**AIM OF THE TASK**
Repeat the listing exactly as given, omitting every image.

**STORED DATA**
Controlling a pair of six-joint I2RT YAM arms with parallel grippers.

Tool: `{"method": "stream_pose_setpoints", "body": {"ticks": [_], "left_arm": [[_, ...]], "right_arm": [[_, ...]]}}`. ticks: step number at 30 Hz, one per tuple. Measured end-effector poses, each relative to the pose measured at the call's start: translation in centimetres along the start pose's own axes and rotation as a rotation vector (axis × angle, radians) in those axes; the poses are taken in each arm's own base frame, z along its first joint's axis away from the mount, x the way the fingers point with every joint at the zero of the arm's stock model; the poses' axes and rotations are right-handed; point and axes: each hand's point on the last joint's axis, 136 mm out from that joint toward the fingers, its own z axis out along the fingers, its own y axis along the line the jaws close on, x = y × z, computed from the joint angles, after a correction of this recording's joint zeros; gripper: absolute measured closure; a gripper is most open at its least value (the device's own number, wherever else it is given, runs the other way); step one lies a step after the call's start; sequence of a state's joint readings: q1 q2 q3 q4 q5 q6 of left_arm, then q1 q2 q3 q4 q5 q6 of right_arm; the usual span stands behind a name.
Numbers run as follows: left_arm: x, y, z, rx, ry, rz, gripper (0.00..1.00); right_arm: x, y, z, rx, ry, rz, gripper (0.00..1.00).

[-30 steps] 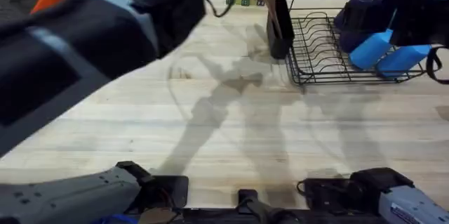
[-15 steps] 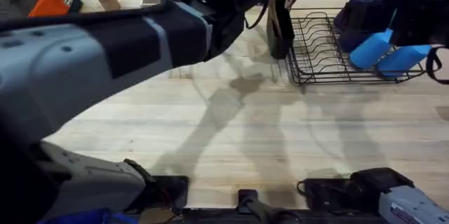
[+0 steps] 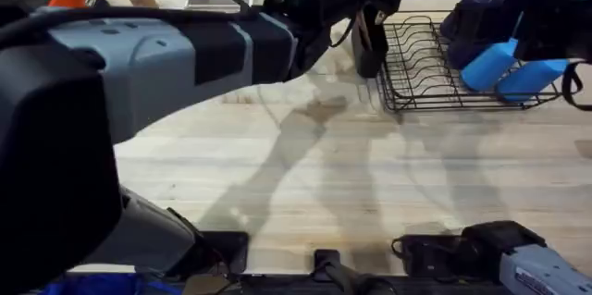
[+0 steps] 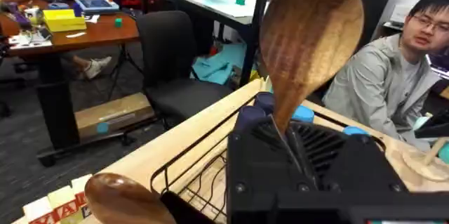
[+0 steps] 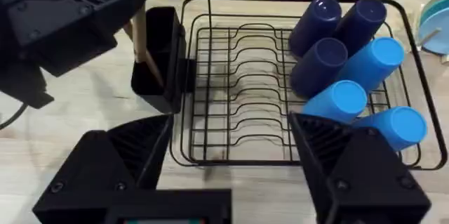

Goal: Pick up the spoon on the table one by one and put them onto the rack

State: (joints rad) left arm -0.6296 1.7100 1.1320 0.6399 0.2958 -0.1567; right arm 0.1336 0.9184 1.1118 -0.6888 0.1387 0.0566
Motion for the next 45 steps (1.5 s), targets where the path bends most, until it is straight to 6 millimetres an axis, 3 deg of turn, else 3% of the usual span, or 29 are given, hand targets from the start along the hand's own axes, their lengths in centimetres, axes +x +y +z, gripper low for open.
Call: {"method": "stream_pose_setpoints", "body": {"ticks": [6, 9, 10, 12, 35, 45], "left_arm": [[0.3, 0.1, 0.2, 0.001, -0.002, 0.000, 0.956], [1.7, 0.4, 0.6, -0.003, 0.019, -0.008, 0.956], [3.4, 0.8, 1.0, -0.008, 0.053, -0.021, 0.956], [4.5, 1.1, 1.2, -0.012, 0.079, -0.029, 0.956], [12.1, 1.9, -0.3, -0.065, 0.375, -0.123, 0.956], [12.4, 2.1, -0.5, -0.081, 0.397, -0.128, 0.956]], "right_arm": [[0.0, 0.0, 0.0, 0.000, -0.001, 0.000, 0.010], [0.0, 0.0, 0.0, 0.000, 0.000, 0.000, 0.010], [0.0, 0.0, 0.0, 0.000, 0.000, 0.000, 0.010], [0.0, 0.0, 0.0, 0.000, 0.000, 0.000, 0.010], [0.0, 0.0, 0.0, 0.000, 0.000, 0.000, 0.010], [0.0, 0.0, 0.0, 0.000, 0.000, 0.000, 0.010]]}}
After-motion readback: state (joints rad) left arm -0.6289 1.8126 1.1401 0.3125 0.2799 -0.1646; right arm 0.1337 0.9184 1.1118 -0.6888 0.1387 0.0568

**ANSWER BELOW**
Controlling a pair of six-joint I2RT YAM arms with parallel grippers.

Tool: `{"method": "stream_pose_setpoints", "body": {"ticks": [_], "left_arm": [[_, ...]], "right_arm": [[_, ...]]}}`. ticks: step number at 30 Hz, one per tuple. Measured end-effector poses, each relative to the pose measured at the call's start: translation in centimetres along the start pose's own axes and rotation as a rotation vector (axis × angle, radians) in those axes; the poses are taken in each arm's own base frame, z along its first joint's axis away from the mount, x the way the fingers point with every joint at the zero of the arm's stock model; the poses' axes and rotations are right-handed; point and axes: each hand's point on the last joint's axis, 136 mm out from that joint toward the fingers, its own z axis out along the fingers, its own y axis along the line the jaws close on, x = y × z, computed from the joint angles, after a correction of this recording's joint zeros; gripper: absolute measured closure; a gripper is most open at its least value (the device's own number, wherever else it is given, runs the other way); step one lies a step after the call's start; sequence of a state's joint readings: q1 q2 q3 q4 q5 q6 of left_arm, then q1 q2 q3 q4 q5 q6 of right_arm; the usual span stands behind a name.
Numbers run as follows: left_arm: x, y, z, rx, ry, rz, gripper (0.00..1.00); right_arm: x, y, z, rx, ry, rz, gripper (0.00..1.00).

[-30 steps] 
[-15 steps] 
[+0 steps] 
[+0 steps] 
[+0 steps] 

Goal: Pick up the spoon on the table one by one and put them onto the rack

State: (joints rad) left arm -0.6296 1.7100 1.1320 0.6399 0.2958 -0.1567; right arm 0.1336 0.9184 1.1118 -0.6888 0.1387 0.0566
Motion for the next 45 steps (1.5 s), targets where the path bends most, until it is straight to 6 millimetres an axis, 3 deg of turn, else 3% of the usual span, or 29 are given, hand targets from the start along the hand's own axes, their lengths in centimetres, axes +x +y +z, gripper low for open.
Call: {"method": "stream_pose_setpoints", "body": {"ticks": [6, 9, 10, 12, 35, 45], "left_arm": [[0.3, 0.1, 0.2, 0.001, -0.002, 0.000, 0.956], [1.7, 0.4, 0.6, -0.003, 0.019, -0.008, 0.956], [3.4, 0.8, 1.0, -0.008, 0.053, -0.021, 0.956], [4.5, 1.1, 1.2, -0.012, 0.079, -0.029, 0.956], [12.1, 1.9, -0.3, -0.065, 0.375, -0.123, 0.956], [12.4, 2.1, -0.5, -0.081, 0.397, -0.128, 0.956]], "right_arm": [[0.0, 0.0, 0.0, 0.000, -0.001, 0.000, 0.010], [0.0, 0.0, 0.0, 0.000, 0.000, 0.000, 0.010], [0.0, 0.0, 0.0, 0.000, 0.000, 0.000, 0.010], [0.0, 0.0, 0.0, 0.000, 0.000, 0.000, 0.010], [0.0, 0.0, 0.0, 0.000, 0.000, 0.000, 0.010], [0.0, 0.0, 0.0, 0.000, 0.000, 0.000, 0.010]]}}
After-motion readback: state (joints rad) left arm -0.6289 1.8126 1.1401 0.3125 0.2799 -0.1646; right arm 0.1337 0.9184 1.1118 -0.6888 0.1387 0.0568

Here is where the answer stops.